Got exception java.lang.IllegalStateException: buffer queue length overflow: 2143977581 + 4195072
	at io.netty.channel.AbstractCoalescingBufferQueue.incrementReadableBytes(AbstractCoalescingBufferQueue.java:368)
	at io.netty.channel.AbstractCoalescingBufferQueue.add(AbstractCoalescingBufferQueue.java:100)
	at io.netty.channel.AbstractCoalescingBufferQueue.add(AbstractCoalescingBufferQueue.java:84)
	at io.netty.handler.ssl.SslHandler.write(SslHandler.java:758)
	at io.netty.channel.AbstractChannelHandlerContext.invokeWrite0(AbstractChannelHandlerContext.java:881)
	at io.netty.channel.AbstractChannelHandlerContext.invokeWrite(AbstractChannelHandlerContext.java:863)
	at io.netty.channel.AbstractChannelHandlerContext.write(AbstractChannelHandlerContext.java:968)
	at io.netty.channel.AbstractChannelHandlerContext.write(AbstractChannelHandlerContext.java:856)
	at org.apache.pulsar.common.protocol.ByteBufPair$CopyingEncoder.write(ByteBufPair.java:149)
	at io.netty.channel.AbstractChannelHandlerContext.invokeWrite0(AbstractChannelHandlerContext.java:881)
	at io.netty.channel.AbstractChannelHandlerContext.invokeWrite(AbstractChannelHandlerContext.java:863)
	at io.netty.channel.AbstractChannelHandlerContext.write(AbstractChannelHandlerContext.java:968)
	at io.netty.channel.AbstractChannelHandlerContext.write(AbstractChannelHandlerContext.java:856)
	at org.apache.pulsar.client.impl.ProducerImpl.recoverProcessOpSendMsgFrom(ProducerImpl.java:2283)
	at org.apache.pulsar.client.impl.ProducerImpl.lambda$resendMessages$17(ProducerImpl.java:1918)
	at io.netty.util.concurrent.AbstractEventExecutor.runTask(AbstractEventExecutor.java:174)
	at io.netty.util.concurrent.AbstractEventExecutor.safeExecute(AbstractEventExecutor.java:167)
	at io.netty.util.concurrent.SingleThreadEventExecutor.runAllTasks(SingleThreadEventExecutor.java:470)
	at io.netty.channel.epoll.EpollEventLoop.run(EpollEventLoop.java:403)
	at io.netty.util.concurrent.SingleThreadEventExecutor$4.run(SingleThreadEventExecutor.java:997)
	at io.netty.util.internal.ThreadExecutorMap$2.run(ThreadExecutorMap.java:74)
	at io.netty.util.concurrent.FastThreadLocalRunnable.run(FastThreadLocalRunnable.java:30)
	at java.base/java.lang.Thread.run(Thread.java:833)

Modifications

To avoid IO buffer overflow, split to multi-flush.
TODO add a test

Documentation

doc
doc-required
doc-not-needed
doc-complete

Matching PR in forked repository

PR in forked repository: x

…reconnect

lhotari · 2023-10-12T20:58:27Z

pulsar-client/src/main/java/org/apache/pulsar/client/impl/ProducerImpl.java

@@ -2284,12 +2285,18 @@ private void recoverProcessOpSendMsgFrom(ClientCnx cnx, MessageImpl from, long e
            if (stripChecksum) {
                stripChecksum(op);
            }
+            // To avoid IO buffer overflow, split to multi-flush.
+            if (messageBytesSizeInCache + op.cmd.readableBytes() < messageBytesSizeInCache) {
+                cnx.ctx().flush();


flush is an async operation, so this might not work as expected

Since write and flush will be executed in the same thread, the actions of both write and flush will keep the order to execute.

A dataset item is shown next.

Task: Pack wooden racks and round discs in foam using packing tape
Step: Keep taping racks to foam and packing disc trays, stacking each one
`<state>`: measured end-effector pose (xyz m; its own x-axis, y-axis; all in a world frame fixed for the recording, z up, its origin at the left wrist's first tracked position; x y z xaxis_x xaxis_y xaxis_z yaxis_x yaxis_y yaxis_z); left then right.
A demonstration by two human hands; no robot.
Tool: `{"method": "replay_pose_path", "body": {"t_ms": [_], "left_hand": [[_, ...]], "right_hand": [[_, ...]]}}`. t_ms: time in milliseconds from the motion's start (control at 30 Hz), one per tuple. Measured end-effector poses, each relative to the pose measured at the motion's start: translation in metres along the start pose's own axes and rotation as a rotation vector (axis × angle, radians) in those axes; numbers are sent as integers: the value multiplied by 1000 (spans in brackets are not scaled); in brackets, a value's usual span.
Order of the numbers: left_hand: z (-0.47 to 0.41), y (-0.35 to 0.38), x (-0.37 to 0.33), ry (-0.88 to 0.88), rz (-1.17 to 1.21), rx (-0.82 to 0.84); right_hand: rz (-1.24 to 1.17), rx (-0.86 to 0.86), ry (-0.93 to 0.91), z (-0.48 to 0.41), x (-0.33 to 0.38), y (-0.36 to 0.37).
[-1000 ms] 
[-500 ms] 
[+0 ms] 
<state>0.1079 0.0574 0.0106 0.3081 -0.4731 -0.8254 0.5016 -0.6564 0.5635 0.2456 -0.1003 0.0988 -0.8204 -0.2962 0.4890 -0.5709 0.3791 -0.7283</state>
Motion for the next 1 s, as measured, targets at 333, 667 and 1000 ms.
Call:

So it will work as expected.

I mean from a different aspect. I guess that in this case, the purpose of flushing is to ensure that buffers don't overflow. It feels like the solution in this PR won't fully address that since all operations will be queued up in any case unless the logic that calls write is also run in the ctx loop (thread). Other possibility would be to somehow wait for flush completion until it finishes.

In Netty, there's the Channel.isWritable method and channelWritabilityChanged callback that help in keeping the queued writes bounded (see low/high watermark options). However, IIRC, Pulsar code base doesn't show examples of how write logic could be implemented to take advantage of this type of backpressure solution.
Optimally, the logic would be implemented in a way where more writes are added while the channel is writable and then paused. Adding more writes should resume after the channel becomes writable again.

lhotari

I don't think that flushing will help resolve the issue.

In Netty, there's the Channel.isWritable method and channelWritabilityChanged callback that help in keeping the queued writes bounded (see low/high watermark options). However, IIRC, Pulsar code base doesn't show examples of how write logic could be implemented to take advantage of this type of backpressure solution.
Optimally, the logic would be implemented in a way where more writes are added while the channel is writable and then paused. Adding more writes should resume after the channel becomes writable again.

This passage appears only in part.